Italian opera singer

Fernando Carpi (22 January 1876 – 3 August 1959) was an Italian operatic tenor and later professor of singing.

==Life and career==
Carpi was born in Florence, Italy in 1876. and made his operatic debut in Lecce in 1898. In 1905 he was in the cast of Leoncavallo' Zazà of at the Teatro de Novedades in Barcelona and in June of that year sang the role of Ernesto in Don Pasquale at the Theatre of Liege. In 1907, he appeared as Walther von Stolzing in Die Meistersinger von Nürnberg at the Teatro Costanzi in Rome. By 1908, he was appearing at London's Royal Opera House in the title role of Gounod's Faust along with Pauline Donalda and Marcel Journet.
In 1909 and in 1910, he sang at the Teatro Nacional de São Carlos in Lisbon.

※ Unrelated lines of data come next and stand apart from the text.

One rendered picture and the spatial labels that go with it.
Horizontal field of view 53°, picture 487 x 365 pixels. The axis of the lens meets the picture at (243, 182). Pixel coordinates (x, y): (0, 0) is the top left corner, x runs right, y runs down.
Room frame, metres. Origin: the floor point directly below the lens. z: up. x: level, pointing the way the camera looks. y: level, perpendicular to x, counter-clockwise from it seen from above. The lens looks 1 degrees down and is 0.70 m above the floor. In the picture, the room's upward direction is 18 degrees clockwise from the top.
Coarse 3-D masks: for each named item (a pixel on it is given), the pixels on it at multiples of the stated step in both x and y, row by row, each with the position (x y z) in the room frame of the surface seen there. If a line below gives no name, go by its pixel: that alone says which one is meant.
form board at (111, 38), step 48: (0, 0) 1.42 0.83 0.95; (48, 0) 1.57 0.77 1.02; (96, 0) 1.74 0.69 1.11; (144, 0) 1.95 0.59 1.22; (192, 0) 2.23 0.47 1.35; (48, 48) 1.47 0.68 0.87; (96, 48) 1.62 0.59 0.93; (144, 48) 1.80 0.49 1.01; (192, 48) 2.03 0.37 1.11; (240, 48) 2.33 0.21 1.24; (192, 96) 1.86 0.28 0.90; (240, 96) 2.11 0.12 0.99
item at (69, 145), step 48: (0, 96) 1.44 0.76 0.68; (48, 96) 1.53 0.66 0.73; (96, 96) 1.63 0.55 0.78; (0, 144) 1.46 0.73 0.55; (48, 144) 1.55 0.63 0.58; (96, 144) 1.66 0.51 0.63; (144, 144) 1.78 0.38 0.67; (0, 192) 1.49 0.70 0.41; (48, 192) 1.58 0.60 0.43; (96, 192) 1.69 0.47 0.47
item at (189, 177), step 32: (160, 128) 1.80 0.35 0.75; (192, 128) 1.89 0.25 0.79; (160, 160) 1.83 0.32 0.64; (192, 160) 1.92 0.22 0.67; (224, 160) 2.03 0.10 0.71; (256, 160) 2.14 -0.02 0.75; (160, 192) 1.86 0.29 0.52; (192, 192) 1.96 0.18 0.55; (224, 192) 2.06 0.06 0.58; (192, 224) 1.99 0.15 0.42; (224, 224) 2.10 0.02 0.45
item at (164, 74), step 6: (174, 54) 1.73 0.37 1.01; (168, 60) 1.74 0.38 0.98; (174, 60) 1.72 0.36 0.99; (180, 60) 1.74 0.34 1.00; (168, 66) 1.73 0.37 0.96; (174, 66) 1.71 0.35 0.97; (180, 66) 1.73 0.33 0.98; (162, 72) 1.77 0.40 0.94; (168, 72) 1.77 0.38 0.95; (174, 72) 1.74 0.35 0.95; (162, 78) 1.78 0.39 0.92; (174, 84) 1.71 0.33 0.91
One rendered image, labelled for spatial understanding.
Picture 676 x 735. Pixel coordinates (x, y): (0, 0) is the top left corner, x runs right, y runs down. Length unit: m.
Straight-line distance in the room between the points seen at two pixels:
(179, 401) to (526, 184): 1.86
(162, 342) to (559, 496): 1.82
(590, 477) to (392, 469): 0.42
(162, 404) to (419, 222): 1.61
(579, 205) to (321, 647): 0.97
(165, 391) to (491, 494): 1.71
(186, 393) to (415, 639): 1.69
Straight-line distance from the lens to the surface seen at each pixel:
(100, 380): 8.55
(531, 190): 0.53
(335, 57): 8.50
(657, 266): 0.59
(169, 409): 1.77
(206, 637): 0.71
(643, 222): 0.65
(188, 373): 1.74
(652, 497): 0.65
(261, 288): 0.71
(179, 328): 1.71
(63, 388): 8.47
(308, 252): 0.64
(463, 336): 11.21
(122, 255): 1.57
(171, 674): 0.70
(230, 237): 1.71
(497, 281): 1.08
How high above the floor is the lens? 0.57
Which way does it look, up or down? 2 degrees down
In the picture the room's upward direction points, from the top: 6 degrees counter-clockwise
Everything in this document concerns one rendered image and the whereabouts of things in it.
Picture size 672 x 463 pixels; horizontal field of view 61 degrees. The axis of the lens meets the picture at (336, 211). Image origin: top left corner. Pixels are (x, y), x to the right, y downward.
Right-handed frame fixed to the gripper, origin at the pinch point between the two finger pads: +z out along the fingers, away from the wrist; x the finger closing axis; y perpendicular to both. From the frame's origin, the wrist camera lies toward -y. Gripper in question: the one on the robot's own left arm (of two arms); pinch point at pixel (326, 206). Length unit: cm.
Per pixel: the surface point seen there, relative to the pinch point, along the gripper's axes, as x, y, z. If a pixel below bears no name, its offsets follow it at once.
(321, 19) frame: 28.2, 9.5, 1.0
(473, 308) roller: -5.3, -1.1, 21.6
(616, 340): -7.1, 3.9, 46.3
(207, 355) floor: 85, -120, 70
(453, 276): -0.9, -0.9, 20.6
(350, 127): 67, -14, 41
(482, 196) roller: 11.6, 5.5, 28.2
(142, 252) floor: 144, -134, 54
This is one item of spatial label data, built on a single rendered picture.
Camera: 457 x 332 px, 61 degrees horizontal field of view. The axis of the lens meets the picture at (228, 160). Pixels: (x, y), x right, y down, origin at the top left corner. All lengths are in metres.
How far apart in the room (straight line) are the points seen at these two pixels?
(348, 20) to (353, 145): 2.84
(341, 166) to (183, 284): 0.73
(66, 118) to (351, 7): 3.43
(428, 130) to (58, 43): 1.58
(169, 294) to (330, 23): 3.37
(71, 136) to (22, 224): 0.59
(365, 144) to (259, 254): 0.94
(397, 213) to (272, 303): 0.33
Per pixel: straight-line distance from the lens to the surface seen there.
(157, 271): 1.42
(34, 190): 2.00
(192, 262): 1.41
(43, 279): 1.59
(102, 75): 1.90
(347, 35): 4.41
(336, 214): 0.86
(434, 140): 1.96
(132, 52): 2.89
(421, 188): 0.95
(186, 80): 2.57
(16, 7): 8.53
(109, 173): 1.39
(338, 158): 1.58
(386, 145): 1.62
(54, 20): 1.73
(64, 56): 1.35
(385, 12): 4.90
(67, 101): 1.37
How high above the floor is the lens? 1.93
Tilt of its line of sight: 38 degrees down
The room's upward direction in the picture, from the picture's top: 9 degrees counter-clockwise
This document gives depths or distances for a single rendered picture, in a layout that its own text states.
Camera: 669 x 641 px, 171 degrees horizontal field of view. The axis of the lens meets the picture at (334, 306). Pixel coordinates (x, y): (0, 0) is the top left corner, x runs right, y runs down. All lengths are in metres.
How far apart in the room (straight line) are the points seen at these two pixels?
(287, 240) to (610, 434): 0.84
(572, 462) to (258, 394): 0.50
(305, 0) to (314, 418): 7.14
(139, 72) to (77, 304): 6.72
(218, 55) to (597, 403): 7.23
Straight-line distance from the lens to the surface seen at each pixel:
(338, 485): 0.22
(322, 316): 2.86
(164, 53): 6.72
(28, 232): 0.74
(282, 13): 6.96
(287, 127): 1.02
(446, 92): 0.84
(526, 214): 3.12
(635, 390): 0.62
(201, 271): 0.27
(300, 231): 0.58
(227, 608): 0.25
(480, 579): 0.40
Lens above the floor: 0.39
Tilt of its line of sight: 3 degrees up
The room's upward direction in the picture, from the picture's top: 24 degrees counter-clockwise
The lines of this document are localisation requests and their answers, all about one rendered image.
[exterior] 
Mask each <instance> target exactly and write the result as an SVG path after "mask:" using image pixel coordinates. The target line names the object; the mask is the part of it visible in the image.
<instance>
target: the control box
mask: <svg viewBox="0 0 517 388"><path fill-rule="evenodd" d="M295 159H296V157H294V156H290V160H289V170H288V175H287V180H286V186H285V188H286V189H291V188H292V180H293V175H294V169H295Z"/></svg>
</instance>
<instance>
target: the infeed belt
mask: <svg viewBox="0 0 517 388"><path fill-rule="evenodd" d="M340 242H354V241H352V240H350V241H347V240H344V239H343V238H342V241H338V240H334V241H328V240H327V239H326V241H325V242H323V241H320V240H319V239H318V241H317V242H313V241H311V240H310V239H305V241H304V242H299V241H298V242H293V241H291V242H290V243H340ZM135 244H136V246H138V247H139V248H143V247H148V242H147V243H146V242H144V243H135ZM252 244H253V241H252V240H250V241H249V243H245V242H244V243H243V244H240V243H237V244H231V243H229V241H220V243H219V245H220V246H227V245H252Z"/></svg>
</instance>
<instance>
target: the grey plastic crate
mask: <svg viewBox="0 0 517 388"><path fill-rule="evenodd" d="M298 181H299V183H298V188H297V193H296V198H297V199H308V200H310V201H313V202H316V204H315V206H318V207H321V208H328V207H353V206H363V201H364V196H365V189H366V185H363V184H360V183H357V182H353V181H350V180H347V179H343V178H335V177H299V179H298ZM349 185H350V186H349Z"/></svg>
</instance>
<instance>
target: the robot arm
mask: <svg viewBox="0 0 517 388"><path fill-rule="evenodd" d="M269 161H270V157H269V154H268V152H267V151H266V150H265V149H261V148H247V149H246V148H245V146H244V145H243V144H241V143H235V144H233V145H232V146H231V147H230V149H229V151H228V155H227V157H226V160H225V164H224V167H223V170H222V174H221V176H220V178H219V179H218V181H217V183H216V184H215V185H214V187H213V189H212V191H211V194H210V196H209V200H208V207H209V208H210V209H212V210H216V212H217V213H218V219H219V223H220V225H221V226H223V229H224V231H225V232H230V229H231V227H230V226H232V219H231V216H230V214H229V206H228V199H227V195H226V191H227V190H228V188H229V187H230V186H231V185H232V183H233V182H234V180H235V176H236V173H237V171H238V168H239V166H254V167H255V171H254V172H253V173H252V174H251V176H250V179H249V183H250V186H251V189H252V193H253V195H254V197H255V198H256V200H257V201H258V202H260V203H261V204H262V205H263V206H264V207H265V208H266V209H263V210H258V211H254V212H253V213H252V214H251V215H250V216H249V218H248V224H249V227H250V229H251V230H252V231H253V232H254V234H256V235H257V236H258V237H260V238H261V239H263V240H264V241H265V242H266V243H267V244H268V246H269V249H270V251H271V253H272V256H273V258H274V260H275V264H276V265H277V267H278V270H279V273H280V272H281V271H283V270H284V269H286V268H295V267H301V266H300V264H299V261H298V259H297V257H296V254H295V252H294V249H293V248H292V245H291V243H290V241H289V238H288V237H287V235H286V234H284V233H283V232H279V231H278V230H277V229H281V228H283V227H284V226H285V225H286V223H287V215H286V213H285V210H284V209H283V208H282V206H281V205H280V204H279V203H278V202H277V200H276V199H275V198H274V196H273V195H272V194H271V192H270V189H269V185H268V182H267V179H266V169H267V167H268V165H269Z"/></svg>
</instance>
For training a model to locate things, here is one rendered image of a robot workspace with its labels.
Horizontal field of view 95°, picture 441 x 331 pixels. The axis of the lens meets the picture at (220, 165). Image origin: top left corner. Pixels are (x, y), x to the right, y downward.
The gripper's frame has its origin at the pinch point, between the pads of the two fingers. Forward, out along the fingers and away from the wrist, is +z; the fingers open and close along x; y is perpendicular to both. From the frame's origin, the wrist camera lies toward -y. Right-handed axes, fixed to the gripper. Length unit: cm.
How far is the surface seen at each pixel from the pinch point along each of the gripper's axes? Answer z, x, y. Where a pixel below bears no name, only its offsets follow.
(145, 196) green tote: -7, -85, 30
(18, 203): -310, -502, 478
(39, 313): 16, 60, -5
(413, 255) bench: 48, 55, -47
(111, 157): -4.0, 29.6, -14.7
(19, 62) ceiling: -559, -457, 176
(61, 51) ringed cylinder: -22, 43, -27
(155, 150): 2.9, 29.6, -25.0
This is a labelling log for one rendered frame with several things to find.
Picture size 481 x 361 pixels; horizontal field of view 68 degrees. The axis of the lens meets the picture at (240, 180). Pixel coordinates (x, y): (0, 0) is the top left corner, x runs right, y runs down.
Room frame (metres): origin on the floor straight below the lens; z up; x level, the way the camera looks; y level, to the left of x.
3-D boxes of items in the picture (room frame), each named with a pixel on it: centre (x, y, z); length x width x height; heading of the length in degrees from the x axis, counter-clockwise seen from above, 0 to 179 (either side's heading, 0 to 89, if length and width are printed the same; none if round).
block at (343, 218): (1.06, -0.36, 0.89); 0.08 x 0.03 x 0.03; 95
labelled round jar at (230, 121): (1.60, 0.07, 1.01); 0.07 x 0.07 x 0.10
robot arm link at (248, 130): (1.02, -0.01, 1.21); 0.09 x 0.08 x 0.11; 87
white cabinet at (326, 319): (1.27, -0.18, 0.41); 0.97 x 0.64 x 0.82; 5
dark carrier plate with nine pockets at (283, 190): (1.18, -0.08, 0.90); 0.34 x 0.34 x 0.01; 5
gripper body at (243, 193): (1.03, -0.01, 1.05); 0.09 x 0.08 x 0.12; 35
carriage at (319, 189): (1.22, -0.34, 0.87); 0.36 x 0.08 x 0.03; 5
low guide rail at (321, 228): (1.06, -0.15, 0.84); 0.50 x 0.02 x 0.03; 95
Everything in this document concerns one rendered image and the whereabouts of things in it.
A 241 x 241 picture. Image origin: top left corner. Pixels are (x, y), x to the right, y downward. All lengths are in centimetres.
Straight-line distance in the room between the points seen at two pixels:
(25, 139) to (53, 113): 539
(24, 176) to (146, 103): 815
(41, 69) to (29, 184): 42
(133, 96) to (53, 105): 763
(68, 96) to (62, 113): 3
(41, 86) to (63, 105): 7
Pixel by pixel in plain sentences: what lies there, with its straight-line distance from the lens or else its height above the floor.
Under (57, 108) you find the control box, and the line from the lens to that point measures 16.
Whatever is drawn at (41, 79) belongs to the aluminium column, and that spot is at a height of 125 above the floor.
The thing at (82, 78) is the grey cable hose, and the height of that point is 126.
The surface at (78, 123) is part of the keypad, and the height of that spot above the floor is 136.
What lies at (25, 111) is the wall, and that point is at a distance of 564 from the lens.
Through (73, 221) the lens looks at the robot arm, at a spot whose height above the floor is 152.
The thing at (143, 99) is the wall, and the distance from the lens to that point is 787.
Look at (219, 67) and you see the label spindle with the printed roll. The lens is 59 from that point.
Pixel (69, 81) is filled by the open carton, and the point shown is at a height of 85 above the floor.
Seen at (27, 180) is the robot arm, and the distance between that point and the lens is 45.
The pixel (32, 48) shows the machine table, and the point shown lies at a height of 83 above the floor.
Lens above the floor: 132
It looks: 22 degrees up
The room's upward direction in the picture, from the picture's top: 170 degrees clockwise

After singing in Russia for two years, he returned to Italy in 1910, where he sang again at the Teatro Costanzi in Don Pasquale, alongside Giuseppe Kaschmann, Giuseppe De Luca and Rosina Storchio and in several other Italian opera houses. In March 1911, he sang the role of Enzo in Ponchielli's La Gioconda
In 1913, he sang Elvino in Bellini's La sonnambula at the Teatro Regio di Torino with Rosina Storchio in a production conducted by Ettore Panizza. In May 1914, he appeared as at the Teatro Regio di Parma as Count Almaviva in The Barber of Seville, with Riccardo Stracciari, Graziella Pareto and Gaudio Mansueto. That same year he sang Alfredo in La traviata at the Teatro Comunale di Trieste, with Rosina Storchio as Violetta and Gabriele Santini conducting.

In February 1916 Carpi sang at the Paris Opera, again as Ernesto in Don Pasquale, with William Niola, Giuseppe Danise, and Elvira de Hidalgo.
On 5 June 1916, he sang in The Barber of Seville at the Teatro Verdi in Pisa alongside Carlo Galeffi, Fanny Anitua, Joseph Kaschmann (Don Bartolo) and Nazzareno De Angelis (Don Basilio). He also sang at La Scala, Milan, with Titta Ruffo, Elvira de Hidalgo and Nazzareno De Angelis.

1916 also saw Carpi's debut at the Metropolitan Opera in New York singing Alfredo in La traviata. In 1917 he appeared there in the role of Tonio in La fille du régiment, with soprano Frieda Hempel and baritone Antonio Scotti and took part in gala concerts at the Met, with, among others, the soprano Claudia Muzio and the bass Jose Mardones.
In 1918, still at the Met, sang Rodolfo in La bohème, with Frances Alda and Pinkerton in Madama Butterfly with Geraldine Farrar.
In 1919, he gave recitals in New York City, and in 1920 gave recitals in New York City, and in New Rochelle. During that time, he also sang in Venezuela and on tour in South America in The Barber of Seville, with Amelita Galli Curci and Riccardo Stracciari.

In his later years Carpi became a noted singing teacher, first in Prague where his pupils Zinka Milanov, Suzanne Danco, Gwyneth Jones, and the baritone Rudolf Jedlicka, and then at the Geneva Conservatory where he was a professor of singing and taught Ernst Haefliger. He later returned to Italy to teach at the Conservatory of Genoa (among his pupils was the tenor Eric Tappy) and then in Milan where he continued to teach privately.

Carpi died on 3 August 1959 in Geneva, Switzerland.